In this Clemson flashback we take a trip back to the nineties. Today we take a look at two time All-ACC player, 1993 All-ACC tournament player, and sixth overall pick in the 1994 NBA draft, Sharone Wright.
Back in the early nineties, Wright solidified himself in Clemson history as not only one of the greatest big men, but also one of the best overall players to ever play at Clemson. Standing at 6-foot-11, the center was a force in the paint in all three of his collegiate seasons, averaging double digits in rebounds his last two seasons.
Wright was the defensive anchor for Cliff Ellis’ team. He played stellar defense and averaged 2.3 blocks a game his freshman year. By his sophomore year, Wright had improved that number to 4.1 blocks a game. By the end of his career he had led the ACC in blocks per game from 1991 to 1993, along with being third all-time in blocks per game in the ACC with 3.1. He’s still fifth overall in that category all-time in the ACC.
Wright was born in Macon, Georgia and was recruited by Clemson to come play in 1990 where he spent the next three years before entering the NBA draft in 1994. A 1994 class that was headlined by the likes of Jason Kidd, Grant Hill, Jalen Rose, Juwan Howard and Eddie Jones.
Wright was selected sixth overall by the Philadelphia 76ers. He had the opportunity to play alongside Dana Barros while there. He averaged 11.4 points per game his rookie season, earning himself All-Rookie Second Team honors. He played in Philadelphia until he was traded during the 1995-96 season to the Toronto Raptors.
The 1995-96 season was the Raptors first year in the NBA and gave Wright the opportunity to play alongside rookie Damon Stoudamire and 25 year old Doug Christie. He contributed 16.5 points and 5.2 rebounds over 11 games.
Wright stayed with Toronto until the 1997-98 season, when he got into a severe car crash in Macon, Georgia. It left him with two broken arms as well as a broken collarbone.

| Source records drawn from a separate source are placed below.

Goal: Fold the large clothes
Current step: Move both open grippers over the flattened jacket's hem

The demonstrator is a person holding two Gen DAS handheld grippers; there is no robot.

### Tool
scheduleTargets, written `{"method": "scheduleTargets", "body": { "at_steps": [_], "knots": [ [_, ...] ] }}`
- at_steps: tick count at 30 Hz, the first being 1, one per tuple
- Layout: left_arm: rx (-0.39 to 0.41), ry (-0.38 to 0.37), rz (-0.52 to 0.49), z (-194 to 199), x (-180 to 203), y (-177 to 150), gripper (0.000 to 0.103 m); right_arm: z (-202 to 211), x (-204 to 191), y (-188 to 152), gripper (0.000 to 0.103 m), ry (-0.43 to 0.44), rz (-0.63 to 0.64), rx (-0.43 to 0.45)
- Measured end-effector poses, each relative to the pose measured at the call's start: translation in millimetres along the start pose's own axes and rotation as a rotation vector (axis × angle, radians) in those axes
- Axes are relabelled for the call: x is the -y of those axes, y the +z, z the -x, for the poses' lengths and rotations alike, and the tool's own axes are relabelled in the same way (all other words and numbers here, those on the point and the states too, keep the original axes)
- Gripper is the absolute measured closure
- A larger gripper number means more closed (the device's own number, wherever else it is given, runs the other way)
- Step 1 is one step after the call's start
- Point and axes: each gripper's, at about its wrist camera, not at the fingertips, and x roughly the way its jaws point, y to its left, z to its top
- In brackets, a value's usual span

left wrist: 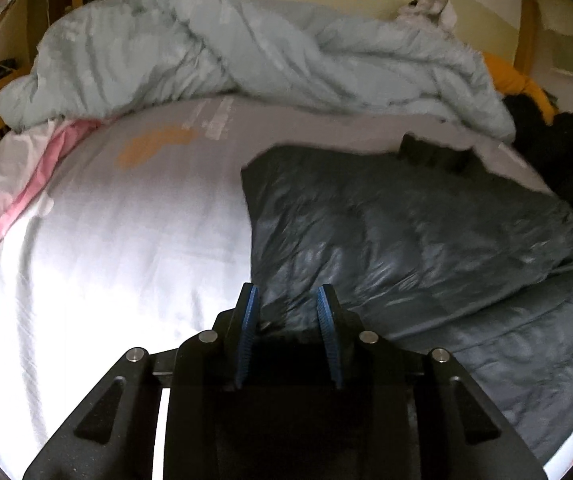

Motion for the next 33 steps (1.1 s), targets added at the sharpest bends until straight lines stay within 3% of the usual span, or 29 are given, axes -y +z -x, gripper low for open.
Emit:
{"method": "scheduleTargets", "body": {
  "at_steps": [8,10,11,13,17,19,21,23,27,30,33],
  "knots": [
    [0.211,-0.027,-0.056,81.9,24.8,-9.3,0.068,85.2,4.9,-57.5,0.037,0.082,-0.002,0.211],
    [0.279,-0.014,-0.059,103.4,32.3,-13.5,0.068,102.8,3.1,-66.1,0.036,0.052,0.005,0.251],
    [0.311,-0.012,-0.055,113.8,36.5,-15.2,0.068,114.3,3.6,-72.5,0.035,0.035,-0.002,0.291],
    [0.356,-0.034,-0.049,129.9,44.1,-18.1,0.063,127.6,6.1,-80.7,0.022,0.046,-0.021,0.335],
    [0.409,-0.061,-0.093,151.5,64.1,-35.4,0.054,145.3,8.6,-102.3,0.02,0.079,-0.057,0.361],
    [0.418,-0.057,-0.124,156.8,75.8,-47.9,0.044,148.9,9.9,-118.2,0.017,0.09,-0.086,0.366],
    [0.421,-0.049,-0.124,159.9,84.9,-60.6,0.023,148.5,7.5,-132.6,0.017,0.057,-0.1,0.366],
    [0.407,-0.056,-0.114,161.7,91.5,-71.3,0.008,147.4,4.6,-143.1,0.017,0.055,-0.106,0.342],
    [0.394,-0.058,-0.134,163.0,101.4,-83.8,0.001,153.5,-2.1,-150.0,0.016,0.076,-0.066,0.355],
    [0.372,-0.068,-0.126,159.9,102.8,-91.5,0.001,159.2,-7.3,-154.7,0.014,0.024,-0.047,0.389],
    [0.334,-0.068,-0.129,154.0,105.1,-99.8,0.001,160.8,-7.8,-157.1,0.01,0.044,-0.052,0.389]
  ]
}}
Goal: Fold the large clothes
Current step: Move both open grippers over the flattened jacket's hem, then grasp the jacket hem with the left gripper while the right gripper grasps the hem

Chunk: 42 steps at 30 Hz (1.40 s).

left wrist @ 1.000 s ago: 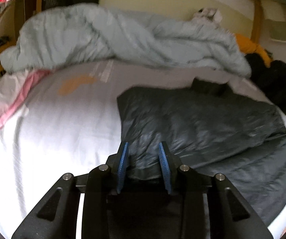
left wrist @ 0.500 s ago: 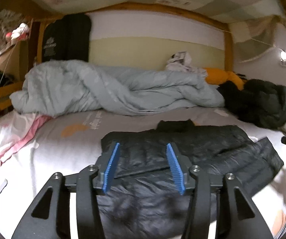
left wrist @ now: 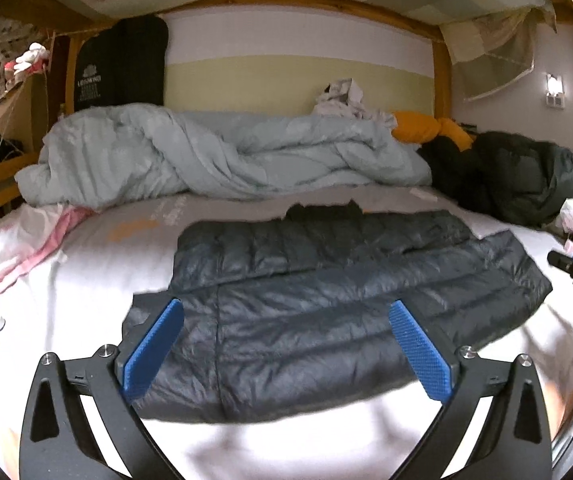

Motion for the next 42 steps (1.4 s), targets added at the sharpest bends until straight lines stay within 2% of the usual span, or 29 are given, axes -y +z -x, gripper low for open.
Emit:
{"method": "scheduleTargets", "body": {
  "at_steps": [4,7,10,12,14,17,22,23,24,26,29,31,32,33,34,35,36,37,38,39,42],
  "knots": [
    [-0.116,0.022,-0.07,-15.6,10.4,-20.9,0.001,0.0,-2.3,-1.7,0.009,0.036,0.017,-0.014],
    [-0.199,0.003,-0.088,-28.0,14.4,-37.5,0.001,-4.9,-5.7,-8.6,0.009,0.04,0.046,-0.037],
    [-0.246,-0.023,-0.125,-32.7,19.6,-44.2,0.001,-13.6,-10.1,-17.5,0.009,0.081,0.093,-0.095],
    [-0.27,-0.025,-0.164,-34.4,25.2,-48.5,0.001,-20.4,-20.2,-26.4,0.009,0.137,0.175,-0.164],
    [-0.327,-0.019,-0.189,-42.4,29.4,-54.8,0.001,-25.1,-35.1,-37.5,0.009,0.131,0.284,-0.202],
    [-0.322,0.041,-0.191,-48.4,26.6,-60.1,0.001,-28.4,-55.5,-50.7,0.009,0.075,0.42,-0.184],
    [-0.259,0.143,-0.283,-52.8,26.7,-61.8,0.001,-41.8,-71.1,-54.6,0.009,0.033,0.516,-0.181],
    [-0.26,0.159,-0.294,-55.4,26.0,-63.4,0.001,-46.6,-75.3,-57.3,0.009,0.003,0.578,-0.185],
    [-0.269,0.174,-0.302,-59.4,24.5,-65.4,0.001,-52.9,-80.7,-62.5,0.009,-0.063,0.673,-0.177],
    [-0.309,0.19,-0.302,-70.5,19.8,-71.1,0.0,-64.0,-85.2,-70.5,0.009,-0.155,0.773,-0.162],
    [-0.316,0.17,-0.232,-76.1,8.9,-69.0,0.001,-76.3,-82.4,-68.4,0.009,-0.129,0.73,-0.188],
    [-0.307,0.185,-0.202,-79.6,2.0,-66.1,0.005,-82.3,-78.0,-62.5,0.009,-0.107,0.667,-0.195],
    [-0.308,0.193,-0.193,-84.1,-0.5,-65.2,0.012,-86.0,-76.2,-60.9,0.009,-0.101,0.64,-0.196],
    [-0.312,0.195,-0.181,-86.4,-3.4,-64.9,0.022,-89.3,-73.8,-60.6,0.012,-0.096,0.607,-0.194],
    [-0.312,0.188,-0.166,-87.0,-6.0,-64.0,0.026,-89.4,-70.8,-61.5,0.03,-0.089,0.583,-0.193],
    [-0.306,0.182,-0.155,-85.8,-8.5,-63.0,0.035,-92.2,-68.5,-61.8,0.058,-0.081,0.561,-0.203],
    [-0.301,0.191,-0.152,-85.1,-10.2,-62.0,0.049,-95.0,-66.9,-63.0,0.071,-0.105,0.543,-0.214],
    [-0.3,0.214,-0.156,-84.0,-11.8,-61.9,0.056,-94.9,-65.9,-63.5,0.082,-0.123,0.535,-0.216],
    [-0.297,0.237,-0.161,-82.5,-13.4,-61.7,0.067,-93.2,-64.2,-62.8,0.086,-0.117,0.526,-0.209],
    [-0.292,0.241,-0.158,-80.2,-15.2,-61.1,0.073,-91.2,-63.4,-61.4,0.087,-0.112,0.518,-0.203],
    [-0.281,0.233,-0.137,-71.0,-19.8,-57.3,0.081,-80.0,-61.6,-58.1,0.088,-0.097,0.502,-0.183]
  ]
}}
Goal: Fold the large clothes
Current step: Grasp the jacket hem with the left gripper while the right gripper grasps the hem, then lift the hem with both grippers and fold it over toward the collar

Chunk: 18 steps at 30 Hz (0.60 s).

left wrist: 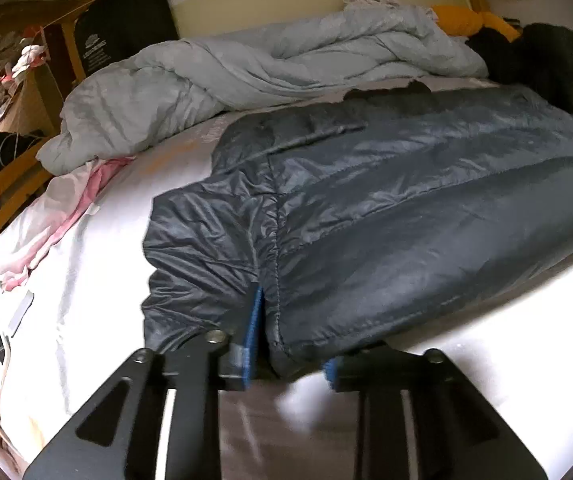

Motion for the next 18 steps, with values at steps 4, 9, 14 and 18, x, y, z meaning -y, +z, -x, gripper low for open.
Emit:
{"method": "scheduleTargets", "body": {
  "at_steps": [4,9,14,18],
  "knots": [
    [0.02,-0.031,0.036,18.7,-8.9,3.1,0.083,22.5,2.7,-6.6,0.088,0.019,0.006,0.025],
    [0.088,-0.119,0.079,42.9,-19.8,5.9,0.084,52.6,9.7,-17.2,0.088,0.009,0.011,0.041],
    [0.117,-0.178,0.119,66.0,-25.1,2.5,0.084,71.5,20.1,-28.8,0.088,0.031,-0.061,0.034],
    [0.122,-0.213,0.159,83.6,-28.9,-5.0,0.084,86.9,28.0,-36.2,0.088,0.047,-0.104,0.049]
  ]
}}
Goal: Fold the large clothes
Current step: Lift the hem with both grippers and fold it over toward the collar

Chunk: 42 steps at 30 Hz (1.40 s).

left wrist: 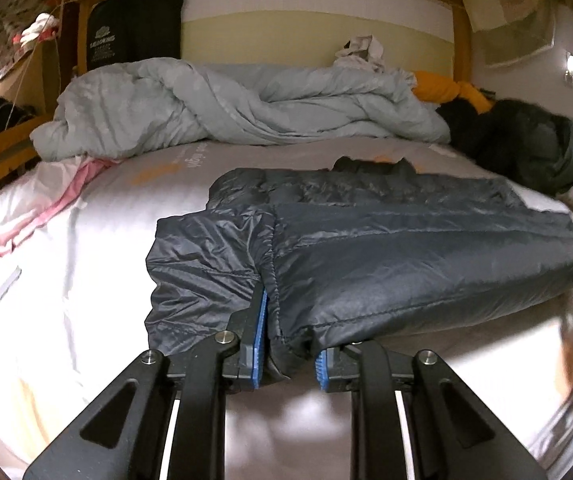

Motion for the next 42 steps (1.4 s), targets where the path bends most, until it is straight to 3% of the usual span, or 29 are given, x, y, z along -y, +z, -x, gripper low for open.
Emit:
{"method": "scheduleTargets", "body": {
  "at_steps": [6,11,16,23,25,31,36,39,42],
  "knots": [
    [0.008,-0.024,0.045,17.3,-3.1,-6.2,0.084,26.0,5.6,-7.3,0.087,0.002,-0.032,0.015],
    [0.005,-0.026,0.047,11.9,-3.5,-6.7,0.082,20.6,0.8,-11.4,0.087,-0.02,-0.028,-0.003],
    [0.031,-0.003,0.026,8.9,3.4,-6.8,0.082,16.6,17.8,-8.9,0.083,0.043,-0.166,-0.006],
    [0.028,0.035,0.012,3.5,9.9,9.4,0.082,17.8,14.5,-4.9,0.079,0.011,-0.105,0.019],
    [0.028,0.05,0.003,2.7,11.4,15.4,0.079,18.4,15.7,1.4,0.077,0.008,-0.083,0.024],
    [-0.005,0.084,-0.041,-11.5,12.5,38.2,0.07,12.7,33.8,28.3,0.054,0.018,-0.069,0.04],
    [-0.032,0.094,-0.037,-32.0,10.8,71.2,0.053,-12.3,38.7,64.6,0.047,0.003,-0.024,0.038],
    [-0.052,0.076,-0.003,-53.6,8.7,93.5,0.053,-38.8,39.5,92.1,0.044,-0.011,0.009,0.047],
    [-0.041,0.094,-0.059,-79.0,13.7,111.3,0.051,-75.0,44.4,116.7,0.042,0.02,-0.006,0.03]
  ]
}}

His car skidded off the road on a rain drenched morning while on his way to speak at a basketball camp for the Boys and Girls Club in his hometown. The accident ended his NBA career.
The recovery period was long. He played only seven more games in the NBA, then went on to play professionally in Europe and even parts of Asia for almost a decade. However, he was never the same player and it was not the NBA. After his playing career concluded he went into coaching.
As for his career at Clemson, Wright will always be known by Tiger fans as a dominant rim protector, dominant on the glass, and one of the best Clemson players of all-time.